ZaKotem napisał(a): Nie wiem, nigdy nie spotkałem kogoś, kto wybiera coś, z czego według jego własnej wiedzy nie ma żadnego pożytku. I co dalej?Serio? A o wybieraniu niezakładania czapki w mróz to Zakotem nie słyszał? A przecież można mieć różne motywacje. Nie tylko burzę hormonów

Cytat:Bo jeśli to wiarę porównujesz do czegoś, co działa na zasadzie placebo, to niewierzący zwracają uwagę, że to miewa także skutki uboczne. Wybór niewiary jest więc, jak praktycznie każdy wybór, oceną szansy i ryzyka: czy chcemy doznać pewnych korzyści, ryzykując pewne skutki uboczne (które nie muszą wystąpić, ale mogą), czy też rezygnujemy z jednego i drugiego.
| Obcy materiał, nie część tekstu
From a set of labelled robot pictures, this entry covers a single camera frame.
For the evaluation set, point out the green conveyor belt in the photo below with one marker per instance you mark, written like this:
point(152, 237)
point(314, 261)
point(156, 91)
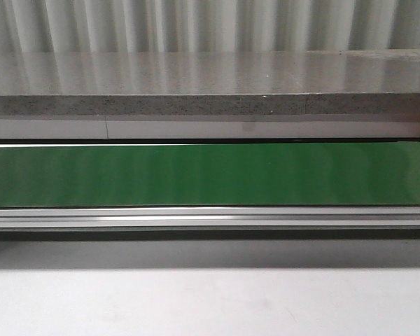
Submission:
point(211, 175)

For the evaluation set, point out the white pleated curtain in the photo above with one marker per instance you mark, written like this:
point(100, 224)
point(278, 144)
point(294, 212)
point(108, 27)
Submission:
point(207, 26)

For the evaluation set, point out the grey speckled stone counter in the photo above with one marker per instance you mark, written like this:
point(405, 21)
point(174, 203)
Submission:
point(205, 96)

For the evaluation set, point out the aluminium conveyor side rail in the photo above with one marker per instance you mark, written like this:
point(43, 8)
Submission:
point(212, 217)

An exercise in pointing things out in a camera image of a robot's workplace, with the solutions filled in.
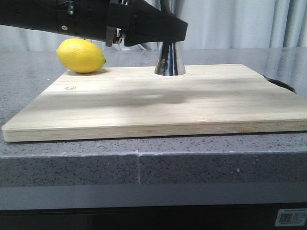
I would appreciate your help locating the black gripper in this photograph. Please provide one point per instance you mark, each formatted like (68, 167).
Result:
(88, 19)

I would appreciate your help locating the steel double jigger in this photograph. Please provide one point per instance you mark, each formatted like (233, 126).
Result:
(170, 62)

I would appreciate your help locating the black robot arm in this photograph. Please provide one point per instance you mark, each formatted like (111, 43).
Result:
(41, 15)

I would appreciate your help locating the grey curtain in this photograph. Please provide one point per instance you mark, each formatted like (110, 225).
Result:
(213, 24)

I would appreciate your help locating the yellow lemon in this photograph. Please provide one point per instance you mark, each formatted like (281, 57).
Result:
(80, 55)

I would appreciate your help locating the wooden cutting board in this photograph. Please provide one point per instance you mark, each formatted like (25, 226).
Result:
(126, 102)

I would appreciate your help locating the white QR label sticker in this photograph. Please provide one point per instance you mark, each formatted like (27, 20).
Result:
(291, 217)

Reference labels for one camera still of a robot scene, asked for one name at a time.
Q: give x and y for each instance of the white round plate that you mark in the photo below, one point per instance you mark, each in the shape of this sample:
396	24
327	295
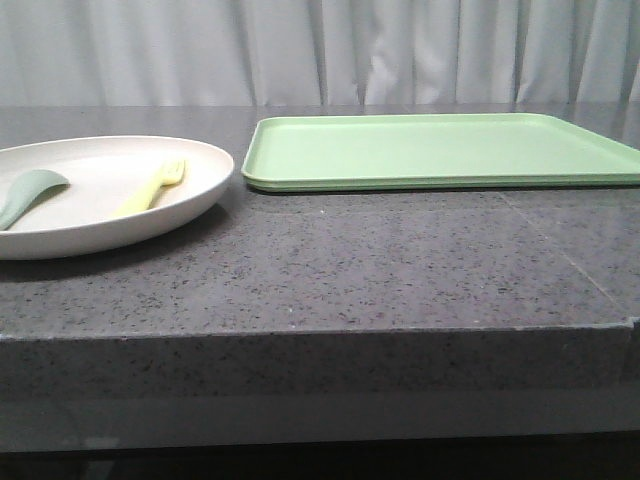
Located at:
103	172

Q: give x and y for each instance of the yellow plastic fork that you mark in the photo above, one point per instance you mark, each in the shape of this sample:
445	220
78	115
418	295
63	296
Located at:
170	173

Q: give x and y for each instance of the light green serving tray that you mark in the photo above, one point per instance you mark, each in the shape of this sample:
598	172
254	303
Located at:
432	151

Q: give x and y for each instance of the white pleated curtain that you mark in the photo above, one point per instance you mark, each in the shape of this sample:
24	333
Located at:
286	53

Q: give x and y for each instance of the pale green spoon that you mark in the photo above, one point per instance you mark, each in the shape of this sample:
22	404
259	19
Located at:
25	190

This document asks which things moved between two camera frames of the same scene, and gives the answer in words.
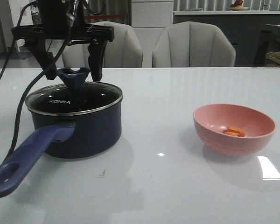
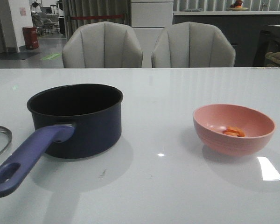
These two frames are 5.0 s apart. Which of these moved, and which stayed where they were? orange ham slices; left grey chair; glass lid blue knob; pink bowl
Moved: glass lid blue knob
Stayed: left grey chair; orange ham slices; pink bowl
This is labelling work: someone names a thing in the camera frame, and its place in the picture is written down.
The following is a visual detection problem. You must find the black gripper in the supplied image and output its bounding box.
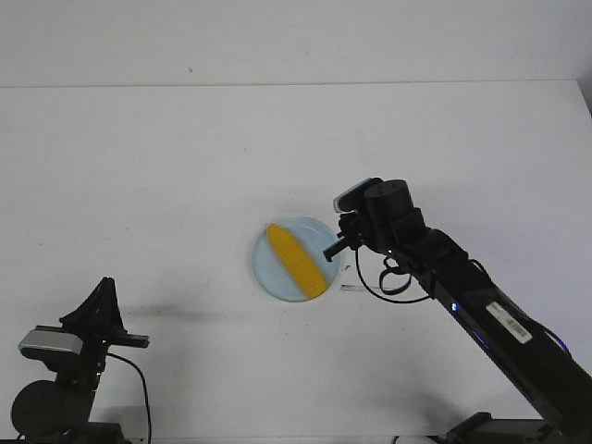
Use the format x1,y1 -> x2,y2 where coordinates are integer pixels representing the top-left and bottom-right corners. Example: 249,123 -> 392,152
323,211 -> 370,261
31,277 -> 150,384

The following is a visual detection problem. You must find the yellow corn cob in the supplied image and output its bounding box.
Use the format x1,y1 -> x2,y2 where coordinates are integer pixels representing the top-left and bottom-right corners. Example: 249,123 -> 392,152
265,224 -> 328,299

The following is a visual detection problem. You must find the light blue round plate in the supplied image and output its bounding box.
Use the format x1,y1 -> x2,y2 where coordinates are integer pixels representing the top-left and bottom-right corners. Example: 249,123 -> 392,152
250,216 -> 340,302

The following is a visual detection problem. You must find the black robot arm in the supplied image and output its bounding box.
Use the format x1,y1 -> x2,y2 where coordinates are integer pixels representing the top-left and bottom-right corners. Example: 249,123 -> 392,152
10,277 -> 150,443
324,178 -> 591,443

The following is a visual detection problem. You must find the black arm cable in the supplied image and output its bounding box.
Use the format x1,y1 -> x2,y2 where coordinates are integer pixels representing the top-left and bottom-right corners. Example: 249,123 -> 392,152
106,351 -> 153,443
353,247 -> 436,305

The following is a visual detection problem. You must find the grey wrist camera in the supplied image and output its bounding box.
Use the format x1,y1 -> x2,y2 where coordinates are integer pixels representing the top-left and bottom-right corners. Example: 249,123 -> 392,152
333,178 -> 383,214
18,329 -> 83,355

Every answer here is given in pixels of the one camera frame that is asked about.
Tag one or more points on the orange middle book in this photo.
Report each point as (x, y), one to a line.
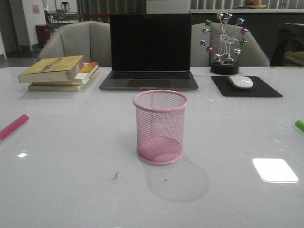
(86, 71)

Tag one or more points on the pink mesh pen holder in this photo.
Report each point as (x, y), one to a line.
(160, 125)

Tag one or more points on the pink marker pen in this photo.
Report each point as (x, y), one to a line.
(5, 132)

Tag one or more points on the fruit bowl on counter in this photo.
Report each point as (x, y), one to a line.
(252, 4)

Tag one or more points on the red trash bin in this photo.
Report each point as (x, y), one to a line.
(43, 34)

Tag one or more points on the yellow top book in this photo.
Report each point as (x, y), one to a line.
(53, 69)

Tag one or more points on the cream bottom book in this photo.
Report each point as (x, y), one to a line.
(63, 86)

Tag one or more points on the white computer mouse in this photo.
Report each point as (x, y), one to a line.
(240, 82)

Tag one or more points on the grey open laptop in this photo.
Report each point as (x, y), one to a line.
(150, 51)

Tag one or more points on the grey left armchair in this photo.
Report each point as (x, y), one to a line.
(90, 39)

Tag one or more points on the green marker pen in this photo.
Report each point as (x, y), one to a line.
(300, 125)

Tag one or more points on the ferris wheel desk toy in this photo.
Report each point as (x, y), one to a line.
(227, 35)

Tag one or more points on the black mouse pad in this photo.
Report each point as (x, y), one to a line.
(259, 89)

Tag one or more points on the dark side chair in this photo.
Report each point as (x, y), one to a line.
(290, 38)

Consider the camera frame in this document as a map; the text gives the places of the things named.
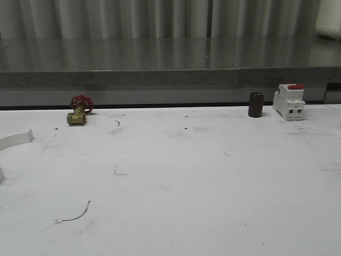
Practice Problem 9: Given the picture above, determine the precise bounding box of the brass valve red handwheel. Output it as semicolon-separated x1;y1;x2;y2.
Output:
67;94;94;125

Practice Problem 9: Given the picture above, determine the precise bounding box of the white half pipe clamp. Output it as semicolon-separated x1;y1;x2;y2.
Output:
1;129;34;186

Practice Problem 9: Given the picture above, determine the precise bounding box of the dark brown cylindrical coupling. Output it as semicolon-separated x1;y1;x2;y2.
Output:
248;92;264;118

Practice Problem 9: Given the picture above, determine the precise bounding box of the white circuit breaker red switch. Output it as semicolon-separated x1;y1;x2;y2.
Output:
272;84;306;121

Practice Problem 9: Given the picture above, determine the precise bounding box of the grey stone counter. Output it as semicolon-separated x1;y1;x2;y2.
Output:
1;36;340;109

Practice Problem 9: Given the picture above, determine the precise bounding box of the white container on counter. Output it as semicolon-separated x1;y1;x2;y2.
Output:
315;0;341;40

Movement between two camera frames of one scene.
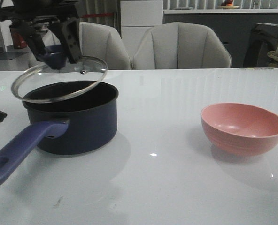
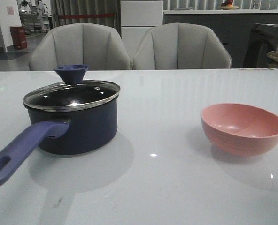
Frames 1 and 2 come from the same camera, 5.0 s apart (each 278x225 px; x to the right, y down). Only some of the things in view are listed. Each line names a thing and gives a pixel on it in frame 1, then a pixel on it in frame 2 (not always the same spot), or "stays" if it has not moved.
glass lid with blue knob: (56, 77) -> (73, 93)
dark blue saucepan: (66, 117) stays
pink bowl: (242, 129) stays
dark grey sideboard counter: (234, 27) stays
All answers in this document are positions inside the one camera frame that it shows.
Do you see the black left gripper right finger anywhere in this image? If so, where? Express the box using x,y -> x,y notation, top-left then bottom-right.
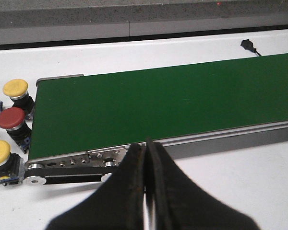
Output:
145,139 -> 259,230

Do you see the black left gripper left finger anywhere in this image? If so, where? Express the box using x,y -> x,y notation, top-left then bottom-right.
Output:
47,144 -> 145,230

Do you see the red push button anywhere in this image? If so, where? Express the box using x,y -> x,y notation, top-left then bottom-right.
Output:
0,107 -> 31,153

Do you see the black drive belt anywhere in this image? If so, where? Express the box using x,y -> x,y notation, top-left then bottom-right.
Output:
23,166 -> 117,185

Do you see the green conveyor belt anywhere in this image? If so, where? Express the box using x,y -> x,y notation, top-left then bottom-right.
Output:
28,53 -> 288,161

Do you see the yellow push button near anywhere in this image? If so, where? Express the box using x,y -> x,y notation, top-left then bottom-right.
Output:
0,140 -> 24,186

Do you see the yellow push button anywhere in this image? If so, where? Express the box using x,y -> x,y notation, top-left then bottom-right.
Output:
0,140 -> 24,186
2,79 -> 35,120

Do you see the yellow push button far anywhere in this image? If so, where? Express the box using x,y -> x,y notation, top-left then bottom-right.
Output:
2,79 -> 35,120

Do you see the grey stone slab left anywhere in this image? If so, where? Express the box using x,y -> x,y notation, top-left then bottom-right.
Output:
0,0 -> 130,28

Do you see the grey stone slab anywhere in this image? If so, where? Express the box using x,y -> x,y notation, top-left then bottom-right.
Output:
0,0 -> 130,28
124,0 -> 288,23

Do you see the grey stone slab right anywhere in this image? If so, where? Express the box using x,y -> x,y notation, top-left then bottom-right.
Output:
124,0 -> 288,23

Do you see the aluminium conveyor frame rail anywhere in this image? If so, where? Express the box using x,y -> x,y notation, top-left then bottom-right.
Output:
25,76 -> 288,171

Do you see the black sensor with cable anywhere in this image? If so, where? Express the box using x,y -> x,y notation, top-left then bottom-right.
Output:
240,39 -> 262,57

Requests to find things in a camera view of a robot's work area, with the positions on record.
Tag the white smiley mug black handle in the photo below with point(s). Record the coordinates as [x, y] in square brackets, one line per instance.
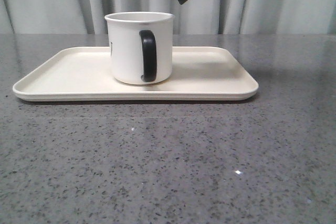
[141, 46]

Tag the cream rectangular plastic tray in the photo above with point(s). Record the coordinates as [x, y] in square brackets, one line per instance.
[84, 74]

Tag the grey-white pleated curtain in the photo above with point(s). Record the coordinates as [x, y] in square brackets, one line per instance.
[191, 18]

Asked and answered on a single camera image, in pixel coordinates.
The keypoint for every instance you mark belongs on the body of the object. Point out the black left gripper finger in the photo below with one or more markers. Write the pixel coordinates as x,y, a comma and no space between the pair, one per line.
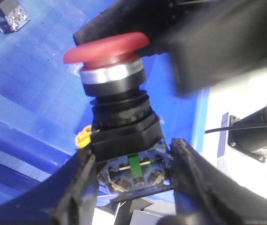
68,197
205,196

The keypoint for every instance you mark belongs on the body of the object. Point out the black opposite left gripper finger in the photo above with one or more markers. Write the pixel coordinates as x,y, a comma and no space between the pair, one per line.
209,41

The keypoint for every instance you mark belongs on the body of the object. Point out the red mushroom push button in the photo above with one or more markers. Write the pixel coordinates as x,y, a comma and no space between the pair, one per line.
125,136

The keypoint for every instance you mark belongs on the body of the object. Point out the black motor unit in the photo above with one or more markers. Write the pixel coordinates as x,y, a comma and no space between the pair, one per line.
249,135

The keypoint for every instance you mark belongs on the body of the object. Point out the blue plastic bin right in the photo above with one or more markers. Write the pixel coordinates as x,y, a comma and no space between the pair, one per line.
42,102

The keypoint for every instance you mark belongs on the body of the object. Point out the push button switch in bin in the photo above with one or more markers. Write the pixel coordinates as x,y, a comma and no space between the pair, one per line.
13,16

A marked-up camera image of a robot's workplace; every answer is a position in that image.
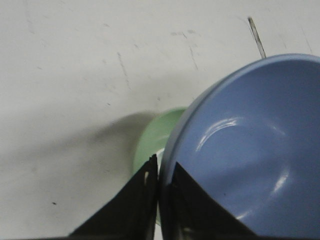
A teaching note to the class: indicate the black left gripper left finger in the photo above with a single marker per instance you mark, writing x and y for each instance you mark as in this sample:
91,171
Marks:
132,212

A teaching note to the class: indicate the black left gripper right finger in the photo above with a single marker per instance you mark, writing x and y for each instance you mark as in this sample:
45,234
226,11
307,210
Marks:
192,213

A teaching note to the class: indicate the green bowl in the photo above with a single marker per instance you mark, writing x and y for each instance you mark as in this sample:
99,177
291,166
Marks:
154,137

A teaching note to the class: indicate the blue bowl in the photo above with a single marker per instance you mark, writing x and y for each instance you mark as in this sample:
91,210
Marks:
252,142

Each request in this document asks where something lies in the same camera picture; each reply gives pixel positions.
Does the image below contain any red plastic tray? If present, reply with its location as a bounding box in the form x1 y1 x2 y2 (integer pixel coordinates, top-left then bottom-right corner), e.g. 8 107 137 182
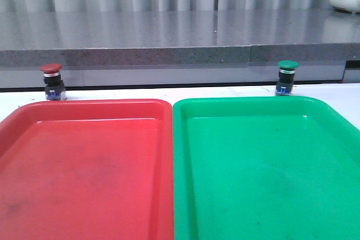
1 99 174 239

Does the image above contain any red mushroom push button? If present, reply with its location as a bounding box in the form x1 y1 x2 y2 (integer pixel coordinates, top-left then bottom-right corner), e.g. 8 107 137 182
40 63 67 101

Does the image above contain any green plastic tray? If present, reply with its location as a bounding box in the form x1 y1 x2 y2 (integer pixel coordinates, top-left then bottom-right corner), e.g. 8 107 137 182
173 96 359 239

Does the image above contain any grey stone counter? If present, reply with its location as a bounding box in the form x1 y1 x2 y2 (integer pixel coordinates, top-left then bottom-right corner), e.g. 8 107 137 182
1 9 359 90

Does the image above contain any green mushroom push button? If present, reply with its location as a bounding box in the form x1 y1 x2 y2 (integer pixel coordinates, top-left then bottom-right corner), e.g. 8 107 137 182
275 60 299 96

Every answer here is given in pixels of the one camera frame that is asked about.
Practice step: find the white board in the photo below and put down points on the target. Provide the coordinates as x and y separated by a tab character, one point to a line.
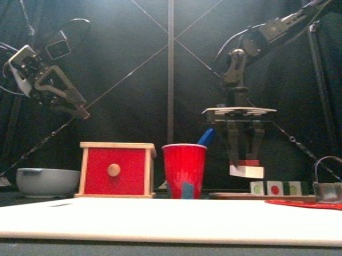
134	223

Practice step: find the red plastic cup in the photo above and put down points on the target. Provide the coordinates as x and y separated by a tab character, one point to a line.
185	160

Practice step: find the flat wooden board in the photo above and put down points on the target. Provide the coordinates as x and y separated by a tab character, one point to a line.
231	196

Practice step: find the grey vertical frame pole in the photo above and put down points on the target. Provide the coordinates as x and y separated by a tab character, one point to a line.
170	83

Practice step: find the white cube green dot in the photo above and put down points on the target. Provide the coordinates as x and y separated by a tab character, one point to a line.
294	188
257	188

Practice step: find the small blue upright piece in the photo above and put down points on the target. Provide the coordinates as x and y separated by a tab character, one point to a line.
187	190

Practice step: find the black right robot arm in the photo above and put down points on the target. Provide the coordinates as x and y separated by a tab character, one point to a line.
275	30

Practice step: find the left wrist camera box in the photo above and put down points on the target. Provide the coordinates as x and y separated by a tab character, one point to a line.
58	48

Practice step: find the red plate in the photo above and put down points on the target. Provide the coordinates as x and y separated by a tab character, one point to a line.
302	204

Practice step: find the white cube red dot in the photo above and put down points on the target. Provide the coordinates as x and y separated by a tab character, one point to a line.
274	188

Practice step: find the wooden box red knob front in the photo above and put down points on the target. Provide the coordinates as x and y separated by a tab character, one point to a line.
115	156

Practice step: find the dark frame post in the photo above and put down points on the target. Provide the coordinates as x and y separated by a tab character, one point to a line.
321	83

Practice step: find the grey bowl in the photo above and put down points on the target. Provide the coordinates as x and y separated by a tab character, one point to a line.
47	183

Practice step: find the toy salmon sushi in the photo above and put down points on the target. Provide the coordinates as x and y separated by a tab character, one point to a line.
247	171

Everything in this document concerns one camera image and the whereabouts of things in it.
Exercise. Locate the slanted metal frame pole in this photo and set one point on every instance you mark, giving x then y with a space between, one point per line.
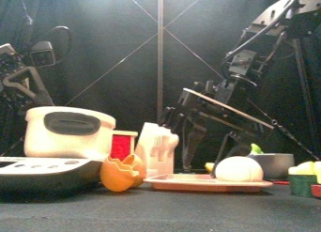
306 110

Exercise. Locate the pale yellow toy food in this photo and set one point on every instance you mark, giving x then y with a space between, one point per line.
305 168

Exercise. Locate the black cloth backdrop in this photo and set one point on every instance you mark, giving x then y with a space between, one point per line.
112 23

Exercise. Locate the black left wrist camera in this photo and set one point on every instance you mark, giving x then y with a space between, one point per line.
41 55

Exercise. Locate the white knife block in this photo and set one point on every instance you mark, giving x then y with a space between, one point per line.
158 148

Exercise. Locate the yellow toy banana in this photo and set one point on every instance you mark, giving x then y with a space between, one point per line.
209 167

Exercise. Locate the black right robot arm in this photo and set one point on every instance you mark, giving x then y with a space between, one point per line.
271 16

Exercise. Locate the flat red toy food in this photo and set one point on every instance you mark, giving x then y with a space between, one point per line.
281 182

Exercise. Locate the vertical metal frame pole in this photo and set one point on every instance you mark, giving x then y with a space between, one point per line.
159 69

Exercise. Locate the small green toy container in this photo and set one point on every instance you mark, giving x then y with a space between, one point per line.
301 185

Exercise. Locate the grey blue toy pot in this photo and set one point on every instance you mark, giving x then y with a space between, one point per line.
277 165

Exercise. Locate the pink rectangular plate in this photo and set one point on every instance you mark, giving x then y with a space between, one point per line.
179 182

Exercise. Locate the orange cracked eggshell half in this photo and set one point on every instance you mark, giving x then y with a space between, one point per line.
140 170
115 179

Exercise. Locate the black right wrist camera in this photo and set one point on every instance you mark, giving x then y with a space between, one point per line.
189 99

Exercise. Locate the small red block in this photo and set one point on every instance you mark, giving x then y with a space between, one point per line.
316 191

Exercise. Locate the red and cream toy oven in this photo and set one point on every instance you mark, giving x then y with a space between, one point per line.
120 146

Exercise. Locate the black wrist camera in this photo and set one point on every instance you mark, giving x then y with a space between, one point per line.
189 99
41 55

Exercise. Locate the light green toy vegetable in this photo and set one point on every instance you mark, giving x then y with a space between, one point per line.
255 149

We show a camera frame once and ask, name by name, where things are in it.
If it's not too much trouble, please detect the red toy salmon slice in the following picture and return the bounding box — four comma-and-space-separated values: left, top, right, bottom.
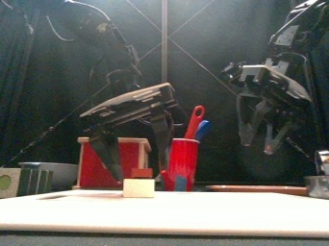
129, 167, 153, 180

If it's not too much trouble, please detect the white toy rice block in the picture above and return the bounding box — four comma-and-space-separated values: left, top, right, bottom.
121, 178, 156, 199

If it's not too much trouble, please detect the small metal saucepan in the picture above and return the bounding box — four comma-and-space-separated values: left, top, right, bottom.
303, 149, 329, 200

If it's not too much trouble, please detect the light blue bowl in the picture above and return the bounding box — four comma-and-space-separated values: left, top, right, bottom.
17, 161, 81, 190

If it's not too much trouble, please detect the wooden box with red front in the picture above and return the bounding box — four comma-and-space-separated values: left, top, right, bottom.
76, 136, 152, 190

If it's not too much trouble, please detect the red toy utensil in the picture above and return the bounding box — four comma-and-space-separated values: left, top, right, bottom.
183, 105, 207, 141

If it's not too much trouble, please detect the red plastic cup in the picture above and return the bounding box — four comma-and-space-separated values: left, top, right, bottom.
164, 137, 201, 192

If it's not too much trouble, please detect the blue toy utensil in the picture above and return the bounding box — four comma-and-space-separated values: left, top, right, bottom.
193, 119, 213, 142

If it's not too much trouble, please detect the small blue toy piece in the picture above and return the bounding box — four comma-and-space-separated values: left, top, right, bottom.
173, 175, 188, 192

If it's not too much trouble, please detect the pink plastic tray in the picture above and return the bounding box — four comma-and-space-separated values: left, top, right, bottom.
204, 184, 311, 197

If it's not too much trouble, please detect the green striped toy block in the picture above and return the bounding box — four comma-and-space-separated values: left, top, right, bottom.
15, 167, 53, 197

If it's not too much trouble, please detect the white cube with green circle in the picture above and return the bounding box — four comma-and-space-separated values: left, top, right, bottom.
0, 166, 21, 200

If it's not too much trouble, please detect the white cutting board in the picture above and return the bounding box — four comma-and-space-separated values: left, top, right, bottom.
0, 189, 329, 238

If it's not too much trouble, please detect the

Twierdzę po prostu, że wiara ma wymierne i mierzalne skutki i są na to badania. Regulowanie ciśnienia krwi, dłuższe życie i inne efekty statystycznie wykrywalne wskazują, że wiara jest na poziomie czysto fizycznym korzystna. Zaś ateizm nie przynosi na poziomie czysto fizycznym żadnych korzyści. Ponadto istnieje domniemana nagroda po śmierci. Co więcej mam wybór co wybrać a żadna z głównych zasad chrześcijańskiego życia nie jest sprzeczna z moim sumieniem. Po co mam więc wybierać bycie ateistą? De facto ważąc za i przeciw szala jest przechylona na "za". A przecież mogę wybrać opcję przeciwną, mam taką możliwość. Tylko po co?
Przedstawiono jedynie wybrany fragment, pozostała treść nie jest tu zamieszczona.